Numéro 5 - Mai 2023

Bulletin des arrêts des chambres civiles

Bulletin des arrêts des chambres civiles

Numéro 5 - Mai 2023

BAIL COMMERCIAL

3e Civ., 25 mai 2023, n° 21-23.007, (B), FS

Cassation partielle

Domaine d'application – Bail d'une durée égale ou inférieure à deux ans – Preneur laissé en possession – Nouveau bail – Régime applicable – Action en constatation de l'existence d'un bail soumis au statut des baux commerciaux – Prescription – Exclusion

La demande tendant à faire constater l'existence d'un bail soumis au statut né du fait du maintien en possession du preneur à l'issue d'un bail dérogatoire, qui résulte du seul effet de l'article L. 145-5 du code de commerce, n'est pas soumise à la prescription.

Faits et procédure

1. Selon l'arrêt attaqué (Pau, 29 juillet 2021), le 14 juin 2004, l'indivision de [V] [X], aux droits de laquelle est venu le Groupement forestier de [X] (le groupement forestier), a consenti à la société Jungle Park (la société) un « bail commercial de courte durée ».
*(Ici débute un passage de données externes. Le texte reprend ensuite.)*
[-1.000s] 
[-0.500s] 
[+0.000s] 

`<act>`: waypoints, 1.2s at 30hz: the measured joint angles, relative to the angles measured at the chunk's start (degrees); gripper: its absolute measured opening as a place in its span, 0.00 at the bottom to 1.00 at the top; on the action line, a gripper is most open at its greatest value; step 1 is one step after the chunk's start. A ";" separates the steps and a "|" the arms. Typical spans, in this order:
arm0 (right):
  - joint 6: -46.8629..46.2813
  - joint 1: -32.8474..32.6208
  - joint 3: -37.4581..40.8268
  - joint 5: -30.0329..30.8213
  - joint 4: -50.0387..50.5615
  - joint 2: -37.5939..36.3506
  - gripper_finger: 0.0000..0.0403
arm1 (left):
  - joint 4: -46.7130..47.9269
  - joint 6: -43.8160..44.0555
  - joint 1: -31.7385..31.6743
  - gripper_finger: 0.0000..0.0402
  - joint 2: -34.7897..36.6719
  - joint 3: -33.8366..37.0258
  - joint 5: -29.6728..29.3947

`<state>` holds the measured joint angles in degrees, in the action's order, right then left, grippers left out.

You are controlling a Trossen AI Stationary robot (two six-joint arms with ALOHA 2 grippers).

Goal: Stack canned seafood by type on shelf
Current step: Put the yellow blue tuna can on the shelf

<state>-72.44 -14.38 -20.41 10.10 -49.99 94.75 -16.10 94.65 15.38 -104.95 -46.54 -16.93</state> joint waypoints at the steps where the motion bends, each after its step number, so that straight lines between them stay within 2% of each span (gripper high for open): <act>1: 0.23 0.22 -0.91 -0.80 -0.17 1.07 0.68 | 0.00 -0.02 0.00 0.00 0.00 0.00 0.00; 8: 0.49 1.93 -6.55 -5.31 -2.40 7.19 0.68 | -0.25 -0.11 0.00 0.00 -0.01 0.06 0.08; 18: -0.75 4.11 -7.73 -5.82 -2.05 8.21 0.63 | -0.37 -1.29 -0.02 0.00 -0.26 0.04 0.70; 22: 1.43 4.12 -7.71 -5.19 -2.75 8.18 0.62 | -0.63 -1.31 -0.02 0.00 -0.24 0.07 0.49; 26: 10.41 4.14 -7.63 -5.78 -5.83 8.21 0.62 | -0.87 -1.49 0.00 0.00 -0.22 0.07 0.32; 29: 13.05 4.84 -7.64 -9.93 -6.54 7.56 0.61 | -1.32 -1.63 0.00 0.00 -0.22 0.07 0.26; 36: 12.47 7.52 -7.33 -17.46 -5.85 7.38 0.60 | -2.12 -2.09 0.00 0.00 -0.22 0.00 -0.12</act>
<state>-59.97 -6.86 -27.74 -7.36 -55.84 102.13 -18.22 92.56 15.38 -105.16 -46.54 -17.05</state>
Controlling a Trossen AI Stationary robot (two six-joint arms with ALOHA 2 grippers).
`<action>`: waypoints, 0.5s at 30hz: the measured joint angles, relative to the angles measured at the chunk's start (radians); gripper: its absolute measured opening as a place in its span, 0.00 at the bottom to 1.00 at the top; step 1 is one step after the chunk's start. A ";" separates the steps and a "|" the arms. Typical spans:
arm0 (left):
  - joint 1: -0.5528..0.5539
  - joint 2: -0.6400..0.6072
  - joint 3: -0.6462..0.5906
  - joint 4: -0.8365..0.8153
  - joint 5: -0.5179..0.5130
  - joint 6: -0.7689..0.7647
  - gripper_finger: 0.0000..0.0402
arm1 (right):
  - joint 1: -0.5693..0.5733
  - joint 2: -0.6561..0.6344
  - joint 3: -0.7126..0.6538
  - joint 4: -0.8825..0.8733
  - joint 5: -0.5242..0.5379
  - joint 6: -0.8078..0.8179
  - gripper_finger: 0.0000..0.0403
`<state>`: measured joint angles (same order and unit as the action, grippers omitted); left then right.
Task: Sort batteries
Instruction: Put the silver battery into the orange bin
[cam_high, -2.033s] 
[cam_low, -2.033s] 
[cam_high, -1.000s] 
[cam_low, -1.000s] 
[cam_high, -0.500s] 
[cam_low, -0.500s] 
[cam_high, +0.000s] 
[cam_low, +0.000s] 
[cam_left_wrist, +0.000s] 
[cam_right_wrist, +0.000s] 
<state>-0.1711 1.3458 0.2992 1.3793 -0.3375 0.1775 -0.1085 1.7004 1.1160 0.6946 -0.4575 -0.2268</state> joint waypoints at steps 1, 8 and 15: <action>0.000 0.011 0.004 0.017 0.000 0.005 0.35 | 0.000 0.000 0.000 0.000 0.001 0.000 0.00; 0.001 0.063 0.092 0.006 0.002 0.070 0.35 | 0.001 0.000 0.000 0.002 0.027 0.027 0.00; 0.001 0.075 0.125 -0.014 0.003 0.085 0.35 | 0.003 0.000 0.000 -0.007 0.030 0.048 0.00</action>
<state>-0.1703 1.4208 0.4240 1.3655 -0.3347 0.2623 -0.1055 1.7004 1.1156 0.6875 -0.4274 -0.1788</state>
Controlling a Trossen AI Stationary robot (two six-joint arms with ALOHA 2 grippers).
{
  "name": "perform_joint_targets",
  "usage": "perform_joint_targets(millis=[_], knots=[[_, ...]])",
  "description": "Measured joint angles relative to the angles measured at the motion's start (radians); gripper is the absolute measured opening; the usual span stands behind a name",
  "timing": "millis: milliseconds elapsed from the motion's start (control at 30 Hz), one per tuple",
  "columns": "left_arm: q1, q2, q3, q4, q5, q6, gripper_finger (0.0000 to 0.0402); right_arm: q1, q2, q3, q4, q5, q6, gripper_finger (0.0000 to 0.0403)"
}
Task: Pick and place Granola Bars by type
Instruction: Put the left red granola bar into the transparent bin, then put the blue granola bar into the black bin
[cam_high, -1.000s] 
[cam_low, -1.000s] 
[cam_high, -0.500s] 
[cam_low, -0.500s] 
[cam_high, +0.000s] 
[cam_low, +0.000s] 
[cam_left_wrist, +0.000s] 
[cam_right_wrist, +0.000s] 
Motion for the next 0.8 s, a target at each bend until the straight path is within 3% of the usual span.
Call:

Le 1er mai 2006, a été conclu un nouveau bail ayant pour terme le 30 septembre 2006.

2. A l'échéance du contrat, la société est restée dans les lieux et a été laissée en possession, le groupement forestier émettant des quittances de loyer jusqu'au 31 décembre 2016, date à partir de laquelle il a facturé des indemnités d'occupation.

3. Le 19 avril 2017, la société a assigné le groupement forestier en constatation de l'existence d'un bail soumis au statut des baux commerciaux né du fait de son maintien en possession à l'issue du bail dérogatoire.

Examen des moyens

Sur le premier moyen, pris en sa première branche

4. En application de l'article 1014, alinéa 2, du code de procédure civile, il n'y a pas lieu de statuer par une décision spécialement motivée sur ce grief qui est irrecevable.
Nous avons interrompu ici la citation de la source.